This discussion has been locked.
You can no longer post new replies to this discussion. If you have a question you can start a new discussion

DLP Blocking all transfers to USB drive for just some computers

Hello. I'm testing Sophos Endpoint Advanced on Windows 10 for a SMB. On our 2017 machines (HP EliteDesk 800 G3) *any* file transfer to a USB key is blocked. I see a Sophos pop-up telling me so. Furthermore, the cloud event log shows the key being inserted, but it does not have a record of the blocked transfers. The blocked transfers are visible on the client.

Meanwhile, the DLP works great for 2013 vintage machines (HP 6300 Pro towers). Users get the Allow/Block options. Everything is logged.

Both sets of machines have the same policy. When I disable DLP for the malfunctioning computers, the transfers work again. Where should I go to troubleshoot the issue?

If it’s any assistance, when I attempt to copy a file to the USB drive on the 2017 machines, I see two things essentially simultaneously:

  • A Windows 10 pop-up mid-screen telling me that to continue, administrative access rights are required. (Our users aren’t members of the Administrators group on their local machines.) Providing those rights has no effect, as I’ve already seen…
  • A Sophos Endpoint pop-up lower right telling me that “Transfer of file [filename] was blocked."

Thanks for any help you can provide.



This thread was automatically locked due to age.
  • We're having this exact same issue.  It doesn't occur on all machines though.  All of our computers are on the default policy still, but only some of them are experiencing this.  With the issue not popping up in sophos central's logs it makes it much harder to track.

  • Sophos tech support eventually came through for me on this. Sophos does not support HP's "Secure Boot" because Sophos DLP (and their buffer overflow protection, too) uses libraries that are not appropriately signed. See https://community.sophos.com/kb/en-us/120861.

    Their recommendation is to disable HP's security feature to enable their secure feature, which makes me feel :\

  • This did help.  Just FYI to anyone trying this method to fix it though, if you have Bitlocker installed and running on a Windows machine, make sure you have your key, or you're locked out of the machine and will have to reinstall Windows.

  • https://community.sophos.com/kb/en-us/120861

     

    As you mentioned in this KB. "Whilst of course it is not ideal to disable Secure Boot, doing so has the affect of reverting this particular aspect of Windows Security back to the level offered in Windows 7, so we do not believe it presents a significant security risk."

    So either you enable secure boot (which is what most people are doing with Windows 10) and are unable to use the DLP option in EP or Central or you need to enable TPM plus pin if you disable secure boot.

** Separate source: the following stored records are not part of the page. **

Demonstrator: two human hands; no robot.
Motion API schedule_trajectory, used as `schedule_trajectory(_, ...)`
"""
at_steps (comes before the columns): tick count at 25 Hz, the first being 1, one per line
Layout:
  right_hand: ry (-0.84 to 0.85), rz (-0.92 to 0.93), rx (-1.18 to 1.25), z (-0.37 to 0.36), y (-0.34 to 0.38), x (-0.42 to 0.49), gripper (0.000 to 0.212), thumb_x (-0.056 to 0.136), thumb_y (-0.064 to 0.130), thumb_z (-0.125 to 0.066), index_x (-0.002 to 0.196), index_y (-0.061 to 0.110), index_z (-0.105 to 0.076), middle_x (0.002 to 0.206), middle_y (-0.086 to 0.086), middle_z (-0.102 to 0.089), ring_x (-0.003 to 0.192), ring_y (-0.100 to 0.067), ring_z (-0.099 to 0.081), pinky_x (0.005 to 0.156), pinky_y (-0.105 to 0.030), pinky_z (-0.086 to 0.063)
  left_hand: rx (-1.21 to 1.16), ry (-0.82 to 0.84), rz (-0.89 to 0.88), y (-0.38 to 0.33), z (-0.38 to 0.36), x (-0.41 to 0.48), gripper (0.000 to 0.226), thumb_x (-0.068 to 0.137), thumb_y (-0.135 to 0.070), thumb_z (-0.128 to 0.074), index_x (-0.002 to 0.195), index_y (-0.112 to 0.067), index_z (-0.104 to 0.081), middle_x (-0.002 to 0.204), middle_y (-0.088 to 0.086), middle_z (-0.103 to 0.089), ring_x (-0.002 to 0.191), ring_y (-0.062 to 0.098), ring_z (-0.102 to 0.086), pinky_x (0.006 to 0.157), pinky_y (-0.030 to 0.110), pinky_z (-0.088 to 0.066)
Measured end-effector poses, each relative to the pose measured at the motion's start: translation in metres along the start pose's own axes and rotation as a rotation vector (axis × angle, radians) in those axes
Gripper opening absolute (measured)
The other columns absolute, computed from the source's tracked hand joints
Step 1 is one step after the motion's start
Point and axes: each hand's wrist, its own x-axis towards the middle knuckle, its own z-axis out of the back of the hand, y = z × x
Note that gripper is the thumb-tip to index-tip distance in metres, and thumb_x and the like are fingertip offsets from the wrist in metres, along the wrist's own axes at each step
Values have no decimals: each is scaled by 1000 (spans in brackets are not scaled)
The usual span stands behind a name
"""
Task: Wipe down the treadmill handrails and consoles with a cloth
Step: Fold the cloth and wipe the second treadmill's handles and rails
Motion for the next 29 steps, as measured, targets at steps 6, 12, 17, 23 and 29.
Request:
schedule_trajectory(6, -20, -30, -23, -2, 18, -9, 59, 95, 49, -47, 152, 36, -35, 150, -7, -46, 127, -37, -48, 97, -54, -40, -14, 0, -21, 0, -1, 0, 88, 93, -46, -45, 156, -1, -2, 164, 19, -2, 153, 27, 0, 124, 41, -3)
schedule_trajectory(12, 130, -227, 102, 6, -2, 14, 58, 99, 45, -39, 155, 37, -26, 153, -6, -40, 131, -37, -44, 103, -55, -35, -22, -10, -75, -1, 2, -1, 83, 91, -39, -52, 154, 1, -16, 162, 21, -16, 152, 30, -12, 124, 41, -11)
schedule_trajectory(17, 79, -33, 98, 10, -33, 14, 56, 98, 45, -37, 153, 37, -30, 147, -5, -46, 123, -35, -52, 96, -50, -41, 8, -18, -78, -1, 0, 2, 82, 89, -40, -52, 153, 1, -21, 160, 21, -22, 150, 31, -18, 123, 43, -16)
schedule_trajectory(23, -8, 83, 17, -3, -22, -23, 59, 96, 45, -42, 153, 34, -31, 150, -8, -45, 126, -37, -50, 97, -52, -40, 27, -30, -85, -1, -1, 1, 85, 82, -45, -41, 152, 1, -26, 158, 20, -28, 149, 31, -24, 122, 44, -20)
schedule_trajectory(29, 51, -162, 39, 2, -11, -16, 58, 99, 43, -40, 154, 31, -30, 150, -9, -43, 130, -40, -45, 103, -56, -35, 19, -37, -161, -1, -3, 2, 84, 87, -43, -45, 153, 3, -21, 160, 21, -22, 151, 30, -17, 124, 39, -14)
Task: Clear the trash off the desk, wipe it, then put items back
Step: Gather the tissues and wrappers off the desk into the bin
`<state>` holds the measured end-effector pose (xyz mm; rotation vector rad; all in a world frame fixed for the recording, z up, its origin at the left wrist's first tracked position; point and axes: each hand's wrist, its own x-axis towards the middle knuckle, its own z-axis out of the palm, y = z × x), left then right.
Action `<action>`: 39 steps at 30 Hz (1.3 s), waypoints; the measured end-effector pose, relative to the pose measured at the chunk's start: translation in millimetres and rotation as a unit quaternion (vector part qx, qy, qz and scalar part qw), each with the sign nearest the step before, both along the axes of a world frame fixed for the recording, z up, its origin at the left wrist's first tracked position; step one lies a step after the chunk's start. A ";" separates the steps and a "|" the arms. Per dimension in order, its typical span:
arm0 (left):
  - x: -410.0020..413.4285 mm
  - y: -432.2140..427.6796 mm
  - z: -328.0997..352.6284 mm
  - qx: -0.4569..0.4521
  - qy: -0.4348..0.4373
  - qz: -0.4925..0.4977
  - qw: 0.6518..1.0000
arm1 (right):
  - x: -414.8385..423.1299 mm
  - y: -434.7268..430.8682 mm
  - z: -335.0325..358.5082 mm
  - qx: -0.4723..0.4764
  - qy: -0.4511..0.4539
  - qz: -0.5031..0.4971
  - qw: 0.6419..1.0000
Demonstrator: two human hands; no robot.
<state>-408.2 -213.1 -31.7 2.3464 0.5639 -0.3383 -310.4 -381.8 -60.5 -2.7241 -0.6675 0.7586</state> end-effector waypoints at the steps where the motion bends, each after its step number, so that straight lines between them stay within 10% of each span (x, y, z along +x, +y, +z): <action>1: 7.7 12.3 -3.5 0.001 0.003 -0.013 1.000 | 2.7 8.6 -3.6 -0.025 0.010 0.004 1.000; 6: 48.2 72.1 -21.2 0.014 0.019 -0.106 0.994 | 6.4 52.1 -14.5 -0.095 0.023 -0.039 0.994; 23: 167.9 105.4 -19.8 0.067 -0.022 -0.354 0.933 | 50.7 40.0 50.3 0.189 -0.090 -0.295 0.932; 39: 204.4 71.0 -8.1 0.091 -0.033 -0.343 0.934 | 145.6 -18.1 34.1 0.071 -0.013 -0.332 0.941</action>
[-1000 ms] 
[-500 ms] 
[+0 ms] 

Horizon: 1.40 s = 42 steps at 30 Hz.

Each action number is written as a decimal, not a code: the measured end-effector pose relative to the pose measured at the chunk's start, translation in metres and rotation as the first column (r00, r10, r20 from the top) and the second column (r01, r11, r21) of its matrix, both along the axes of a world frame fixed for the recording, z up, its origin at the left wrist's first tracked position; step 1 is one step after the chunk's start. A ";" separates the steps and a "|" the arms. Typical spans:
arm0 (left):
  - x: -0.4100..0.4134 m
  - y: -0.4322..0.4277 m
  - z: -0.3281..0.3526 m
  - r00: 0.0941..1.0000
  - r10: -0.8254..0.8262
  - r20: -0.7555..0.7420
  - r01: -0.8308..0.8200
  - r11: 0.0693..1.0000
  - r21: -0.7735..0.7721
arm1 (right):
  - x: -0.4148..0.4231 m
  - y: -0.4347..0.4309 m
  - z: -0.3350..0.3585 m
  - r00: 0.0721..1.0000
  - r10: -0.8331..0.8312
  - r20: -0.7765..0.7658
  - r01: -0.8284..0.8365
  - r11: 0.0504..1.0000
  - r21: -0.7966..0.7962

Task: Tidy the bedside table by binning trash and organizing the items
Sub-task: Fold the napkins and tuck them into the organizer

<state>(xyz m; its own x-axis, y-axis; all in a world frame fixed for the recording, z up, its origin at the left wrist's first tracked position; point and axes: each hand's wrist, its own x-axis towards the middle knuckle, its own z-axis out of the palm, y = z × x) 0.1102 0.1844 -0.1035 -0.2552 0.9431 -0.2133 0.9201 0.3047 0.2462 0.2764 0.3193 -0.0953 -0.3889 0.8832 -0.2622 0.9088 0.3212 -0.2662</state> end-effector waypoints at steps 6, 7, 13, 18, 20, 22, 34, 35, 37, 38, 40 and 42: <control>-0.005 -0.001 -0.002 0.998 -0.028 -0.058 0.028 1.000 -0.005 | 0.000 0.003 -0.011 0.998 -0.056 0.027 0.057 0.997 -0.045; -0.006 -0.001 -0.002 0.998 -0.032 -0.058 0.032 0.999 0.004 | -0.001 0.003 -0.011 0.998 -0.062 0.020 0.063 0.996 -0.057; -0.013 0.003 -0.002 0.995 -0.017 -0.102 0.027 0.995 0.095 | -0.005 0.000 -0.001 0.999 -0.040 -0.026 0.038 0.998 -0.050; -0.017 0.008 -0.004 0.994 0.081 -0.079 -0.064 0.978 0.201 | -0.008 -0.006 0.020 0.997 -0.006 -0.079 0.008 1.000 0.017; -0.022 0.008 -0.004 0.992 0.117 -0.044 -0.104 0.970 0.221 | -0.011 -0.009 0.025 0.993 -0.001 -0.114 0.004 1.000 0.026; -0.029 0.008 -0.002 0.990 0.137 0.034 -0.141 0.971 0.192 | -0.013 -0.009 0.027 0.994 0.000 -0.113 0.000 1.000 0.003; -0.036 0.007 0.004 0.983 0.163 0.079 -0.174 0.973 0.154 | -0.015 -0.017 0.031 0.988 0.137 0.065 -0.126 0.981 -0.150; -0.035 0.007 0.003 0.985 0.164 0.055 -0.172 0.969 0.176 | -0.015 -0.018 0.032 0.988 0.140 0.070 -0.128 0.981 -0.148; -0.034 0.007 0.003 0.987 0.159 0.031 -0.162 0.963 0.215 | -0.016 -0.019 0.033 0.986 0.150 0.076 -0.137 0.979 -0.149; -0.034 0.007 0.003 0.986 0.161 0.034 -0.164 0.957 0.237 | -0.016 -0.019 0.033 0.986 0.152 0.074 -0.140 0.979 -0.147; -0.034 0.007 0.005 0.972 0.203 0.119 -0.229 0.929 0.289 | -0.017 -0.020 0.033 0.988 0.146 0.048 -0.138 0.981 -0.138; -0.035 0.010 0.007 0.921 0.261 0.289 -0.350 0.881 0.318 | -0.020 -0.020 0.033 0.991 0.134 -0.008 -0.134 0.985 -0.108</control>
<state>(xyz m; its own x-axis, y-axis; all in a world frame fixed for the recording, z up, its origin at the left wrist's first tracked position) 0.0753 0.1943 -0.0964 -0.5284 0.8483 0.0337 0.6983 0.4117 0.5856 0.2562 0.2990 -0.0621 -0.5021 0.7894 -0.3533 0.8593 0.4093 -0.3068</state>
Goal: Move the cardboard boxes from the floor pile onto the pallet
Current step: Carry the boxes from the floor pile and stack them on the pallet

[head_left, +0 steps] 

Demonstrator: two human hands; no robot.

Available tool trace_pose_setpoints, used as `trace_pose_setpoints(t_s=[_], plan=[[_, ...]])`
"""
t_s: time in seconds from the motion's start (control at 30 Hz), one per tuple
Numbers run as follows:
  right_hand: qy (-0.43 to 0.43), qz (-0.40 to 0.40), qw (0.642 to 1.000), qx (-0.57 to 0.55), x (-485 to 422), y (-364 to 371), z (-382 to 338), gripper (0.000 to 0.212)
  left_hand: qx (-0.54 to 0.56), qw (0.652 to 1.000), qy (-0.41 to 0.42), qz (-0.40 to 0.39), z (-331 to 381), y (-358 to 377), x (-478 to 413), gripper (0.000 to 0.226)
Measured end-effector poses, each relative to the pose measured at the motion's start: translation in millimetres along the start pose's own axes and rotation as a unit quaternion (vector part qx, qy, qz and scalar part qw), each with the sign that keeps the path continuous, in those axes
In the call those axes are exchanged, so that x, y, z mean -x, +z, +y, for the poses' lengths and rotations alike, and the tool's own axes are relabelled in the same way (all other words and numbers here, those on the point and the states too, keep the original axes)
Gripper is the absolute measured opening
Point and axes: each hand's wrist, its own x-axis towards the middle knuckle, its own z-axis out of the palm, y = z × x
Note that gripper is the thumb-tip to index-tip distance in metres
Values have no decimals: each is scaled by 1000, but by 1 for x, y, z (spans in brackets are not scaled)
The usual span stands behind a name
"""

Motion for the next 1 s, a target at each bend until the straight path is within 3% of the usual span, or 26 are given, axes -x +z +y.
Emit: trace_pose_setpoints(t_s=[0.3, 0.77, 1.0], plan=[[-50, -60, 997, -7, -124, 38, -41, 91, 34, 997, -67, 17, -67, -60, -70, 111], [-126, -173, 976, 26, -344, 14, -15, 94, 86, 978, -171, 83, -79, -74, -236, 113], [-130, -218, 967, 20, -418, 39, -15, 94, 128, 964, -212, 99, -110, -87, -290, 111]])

That pin that eventually will end up on a post it note stuck to the laptop. This is not model specific this is all hardware out there, HP, Dell, Lenovo.

    We actually liked the DLP functionality in Sophos. However we are not removing secure boot from our Windows 10 deployments. 

  • Am I the only one who finds this frustrating and insane, Sophos need to provide a fix for this so that we can use the features that they have sold to us.

  • Hello h1tchiker er al.,

    a fix for this
    there's no easy fix for the (deprecated) AppInit_DLL functionality. Disputed from its inception it was nevertheless there. I don't think that Sophos closed their eyes to the changes. 

    Christian

  • I believe they did close their eyes to this. I have not once got a straight answer though either partner elevation or product support. If this feature is deprecated (aka not an option for windows 10) they should not be advertising it, in my opinion. I believe Sophos is missing the boat with Windows 10 management where others in the field offer the same options and at the same price point (not including nextgen options). 

    In full disclosure, we are moving away from their EP product and finding other solutions to meet our needs with DLP and EP. 

    This is no different then having Central not behind a 2FA for what seemed to be forever.